Except that again things are no so simple as they seem. When your magic machine is watching 60 million people in the UK and you don't know which comparative few are terrorists, life gets more complicated. How effective your magic machine is depends on how many terrorists and innocents there are relative to each other in the surveilled population.
I've periodically heard ministers and spokespersons for multiple successive governments over the past 15 years refer to 6,000 dangerous individuals in the UK. Let's assume that's the terrorist base rate. I don't know whether it is and we don't have enough empirical evidence to judge it but take the governments' claims at face value to give us some numbers to work with.
[Note: More generally it is to be recommended not to take claims about statistics at face value but to examine the detailed evidence critically]

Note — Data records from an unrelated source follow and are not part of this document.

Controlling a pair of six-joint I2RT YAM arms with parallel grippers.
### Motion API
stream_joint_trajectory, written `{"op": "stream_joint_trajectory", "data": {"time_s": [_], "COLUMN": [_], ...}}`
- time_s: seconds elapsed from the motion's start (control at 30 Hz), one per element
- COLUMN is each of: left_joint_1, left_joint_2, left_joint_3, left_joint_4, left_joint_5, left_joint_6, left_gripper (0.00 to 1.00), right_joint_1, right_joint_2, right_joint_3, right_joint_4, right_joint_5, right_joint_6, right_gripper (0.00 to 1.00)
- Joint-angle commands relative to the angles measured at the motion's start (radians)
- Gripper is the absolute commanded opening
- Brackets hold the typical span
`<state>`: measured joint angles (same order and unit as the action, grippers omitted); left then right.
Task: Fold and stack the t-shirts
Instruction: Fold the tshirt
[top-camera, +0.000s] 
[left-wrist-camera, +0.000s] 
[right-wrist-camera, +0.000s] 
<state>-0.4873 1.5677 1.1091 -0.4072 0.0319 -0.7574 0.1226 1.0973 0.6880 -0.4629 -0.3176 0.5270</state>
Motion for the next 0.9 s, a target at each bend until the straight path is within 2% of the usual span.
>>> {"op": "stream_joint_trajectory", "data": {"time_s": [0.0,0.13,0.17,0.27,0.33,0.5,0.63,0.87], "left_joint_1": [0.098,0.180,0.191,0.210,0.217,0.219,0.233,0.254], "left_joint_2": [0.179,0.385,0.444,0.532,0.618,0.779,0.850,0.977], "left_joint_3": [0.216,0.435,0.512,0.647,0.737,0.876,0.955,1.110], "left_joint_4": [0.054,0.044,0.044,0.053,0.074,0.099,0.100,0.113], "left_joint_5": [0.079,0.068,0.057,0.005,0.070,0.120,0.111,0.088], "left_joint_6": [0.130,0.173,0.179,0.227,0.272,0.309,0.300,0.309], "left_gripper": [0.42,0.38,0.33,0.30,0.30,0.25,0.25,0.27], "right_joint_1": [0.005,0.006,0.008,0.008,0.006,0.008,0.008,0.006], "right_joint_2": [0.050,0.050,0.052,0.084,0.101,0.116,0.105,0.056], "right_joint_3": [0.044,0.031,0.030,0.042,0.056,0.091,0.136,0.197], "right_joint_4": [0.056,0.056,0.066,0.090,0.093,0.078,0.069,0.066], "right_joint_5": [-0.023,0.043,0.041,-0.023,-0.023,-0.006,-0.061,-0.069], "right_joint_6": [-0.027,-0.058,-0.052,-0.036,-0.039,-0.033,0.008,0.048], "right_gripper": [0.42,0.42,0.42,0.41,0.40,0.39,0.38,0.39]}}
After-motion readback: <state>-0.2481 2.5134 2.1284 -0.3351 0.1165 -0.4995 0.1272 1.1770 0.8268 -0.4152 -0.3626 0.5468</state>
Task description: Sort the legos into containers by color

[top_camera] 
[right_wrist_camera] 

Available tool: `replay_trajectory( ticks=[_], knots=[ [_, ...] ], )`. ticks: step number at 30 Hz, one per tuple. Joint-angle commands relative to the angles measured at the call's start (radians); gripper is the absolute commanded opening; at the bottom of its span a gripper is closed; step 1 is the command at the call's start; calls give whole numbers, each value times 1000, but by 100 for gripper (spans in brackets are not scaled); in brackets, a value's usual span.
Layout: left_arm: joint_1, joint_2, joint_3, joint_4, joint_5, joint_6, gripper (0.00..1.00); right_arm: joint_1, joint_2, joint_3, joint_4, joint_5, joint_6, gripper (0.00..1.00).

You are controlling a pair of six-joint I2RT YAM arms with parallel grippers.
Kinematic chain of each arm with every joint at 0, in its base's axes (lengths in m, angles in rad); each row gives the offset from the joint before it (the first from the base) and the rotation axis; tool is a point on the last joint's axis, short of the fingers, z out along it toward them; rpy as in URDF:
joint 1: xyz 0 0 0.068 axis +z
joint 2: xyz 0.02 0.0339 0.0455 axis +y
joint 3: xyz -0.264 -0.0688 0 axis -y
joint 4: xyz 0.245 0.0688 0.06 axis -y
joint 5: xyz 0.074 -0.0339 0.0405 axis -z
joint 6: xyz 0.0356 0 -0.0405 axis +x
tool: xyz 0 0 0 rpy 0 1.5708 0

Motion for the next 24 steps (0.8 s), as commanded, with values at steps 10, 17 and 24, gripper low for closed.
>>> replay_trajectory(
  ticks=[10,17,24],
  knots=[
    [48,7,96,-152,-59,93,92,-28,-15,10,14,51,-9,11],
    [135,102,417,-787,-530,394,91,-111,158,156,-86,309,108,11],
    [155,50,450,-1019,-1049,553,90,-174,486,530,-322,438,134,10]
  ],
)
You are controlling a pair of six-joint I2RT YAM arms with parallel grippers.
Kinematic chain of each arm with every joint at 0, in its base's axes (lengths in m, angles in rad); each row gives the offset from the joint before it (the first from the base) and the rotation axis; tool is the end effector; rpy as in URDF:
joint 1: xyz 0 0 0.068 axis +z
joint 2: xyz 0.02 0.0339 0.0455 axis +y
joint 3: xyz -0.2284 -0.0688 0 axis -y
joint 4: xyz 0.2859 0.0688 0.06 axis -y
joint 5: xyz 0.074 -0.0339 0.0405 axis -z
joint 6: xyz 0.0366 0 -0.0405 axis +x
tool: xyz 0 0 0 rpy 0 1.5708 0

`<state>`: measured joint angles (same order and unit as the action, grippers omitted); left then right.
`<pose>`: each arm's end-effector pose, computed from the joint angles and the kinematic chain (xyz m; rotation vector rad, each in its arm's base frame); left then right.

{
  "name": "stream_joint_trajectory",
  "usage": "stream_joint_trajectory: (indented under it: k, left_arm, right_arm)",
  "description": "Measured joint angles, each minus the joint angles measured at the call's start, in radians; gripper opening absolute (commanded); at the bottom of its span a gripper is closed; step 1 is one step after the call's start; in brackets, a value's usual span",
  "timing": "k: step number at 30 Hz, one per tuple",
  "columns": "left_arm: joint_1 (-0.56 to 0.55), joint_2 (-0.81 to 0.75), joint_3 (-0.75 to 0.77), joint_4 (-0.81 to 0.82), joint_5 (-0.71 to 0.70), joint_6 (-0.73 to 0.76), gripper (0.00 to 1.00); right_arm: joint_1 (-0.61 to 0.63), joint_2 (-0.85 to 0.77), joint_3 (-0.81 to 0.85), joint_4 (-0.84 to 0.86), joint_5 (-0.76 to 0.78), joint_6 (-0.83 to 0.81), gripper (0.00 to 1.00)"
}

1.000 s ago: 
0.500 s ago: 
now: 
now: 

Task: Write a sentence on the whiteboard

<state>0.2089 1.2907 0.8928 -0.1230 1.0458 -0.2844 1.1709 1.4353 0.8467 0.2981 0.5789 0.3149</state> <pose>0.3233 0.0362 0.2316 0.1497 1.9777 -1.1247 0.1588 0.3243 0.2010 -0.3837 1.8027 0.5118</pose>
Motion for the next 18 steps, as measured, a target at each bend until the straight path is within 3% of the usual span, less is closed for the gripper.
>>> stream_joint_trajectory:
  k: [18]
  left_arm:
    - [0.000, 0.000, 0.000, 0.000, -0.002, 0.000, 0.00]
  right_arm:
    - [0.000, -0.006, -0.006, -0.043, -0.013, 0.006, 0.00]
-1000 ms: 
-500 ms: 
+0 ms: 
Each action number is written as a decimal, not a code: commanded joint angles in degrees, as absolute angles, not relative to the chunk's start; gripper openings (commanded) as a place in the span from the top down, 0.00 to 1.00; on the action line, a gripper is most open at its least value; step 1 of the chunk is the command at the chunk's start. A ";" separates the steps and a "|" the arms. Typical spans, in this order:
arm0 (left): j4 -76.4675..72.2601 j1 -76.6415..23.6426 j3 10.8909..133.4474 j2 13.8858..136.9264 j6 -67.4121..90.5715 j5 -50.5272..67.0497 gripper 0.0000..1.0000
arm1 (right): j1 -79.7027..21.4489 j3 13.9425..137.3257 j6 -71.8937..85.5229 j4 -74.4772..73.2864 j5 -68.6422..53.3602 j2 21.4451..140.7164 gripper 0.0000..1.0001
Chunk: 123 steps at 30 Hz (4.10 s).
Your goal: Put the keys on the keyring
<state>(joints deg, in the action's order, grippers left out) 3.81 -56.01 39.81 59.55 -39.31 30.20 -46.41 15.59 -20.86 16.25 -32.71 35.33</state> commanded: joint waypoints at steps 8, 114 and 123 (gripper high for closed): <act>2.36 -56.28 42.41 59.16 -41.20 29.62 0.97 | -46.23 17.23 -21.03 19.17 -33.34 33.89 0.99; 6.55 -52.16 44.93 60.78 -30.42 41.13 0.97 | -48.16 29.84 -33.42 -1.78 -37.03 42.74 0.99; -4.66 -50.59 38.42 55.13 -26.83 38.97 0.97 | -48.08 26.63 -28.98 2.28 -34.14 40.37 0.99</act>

6,000 out of 60 million means the population contains 0.1% terrorists, or 1 in a 1,000. Now the question is, given 1 terrorist per 1,000, how reliable or useful is your 99% reliable terrorist catching machine?
The answer which many people find surprising is: not very.
Your machine, when watching the 6,000 terrorists, will identify 5,994 of them as terrorists. (Assuming 1% false negative rate)
Your machine when watching the remaining 59,994,000 innocents (60 million minus 6,000) will identify 599,940 of these innocents as terrorists. (Assuming a 1% false positive rate)
Your 99% reliable giant computerised magic terrorist catching machine catches 5,994 terrorists but falsely accuses 599,940 innocents.
So, roughly speaking, your 99% "reliable" giant computerised magic terrorist catching machine accuses about a 100* innocents, in order to find one real terrorist. The 99% effective machine is really only 1% effective.
And even then 6 terrorists get away to perpetrate the next attack that will draw calls for even bigger more powerful magic computerised terrorist catching machines...
We have not even begun to consider here the security and law enforcement resource implications of having to investigate such a disproportionate number of innocent people; let alone the target-infested, cost-cutting cultures visited by government upon dedicated security and law enforcement services personnel, creating pressures to "get results".
I would ask you to consider one question, before getting onto the parliamentary website and sharing your views of the Draft Investigatory Powers Bill:
Do you want to live in a society where the default operational state of the security, intelligence and law enforcement services is: that it is better that a thousand innocents suffer than that one guilty person go free?
[... And... er... some terrorists will still slip through the net... shhhh...]
That reversal of the presumption of innocence is a central, if unspoken and somewhat unnoticed, tenet of the Draft Investigatory Powers Bill and the operations it seeks to protect and expand within its legal framework.
Don't be silent on something that really matters. Offer the Joint Committee your views.
Update: I made a decimal point error in original calculation, now corrected.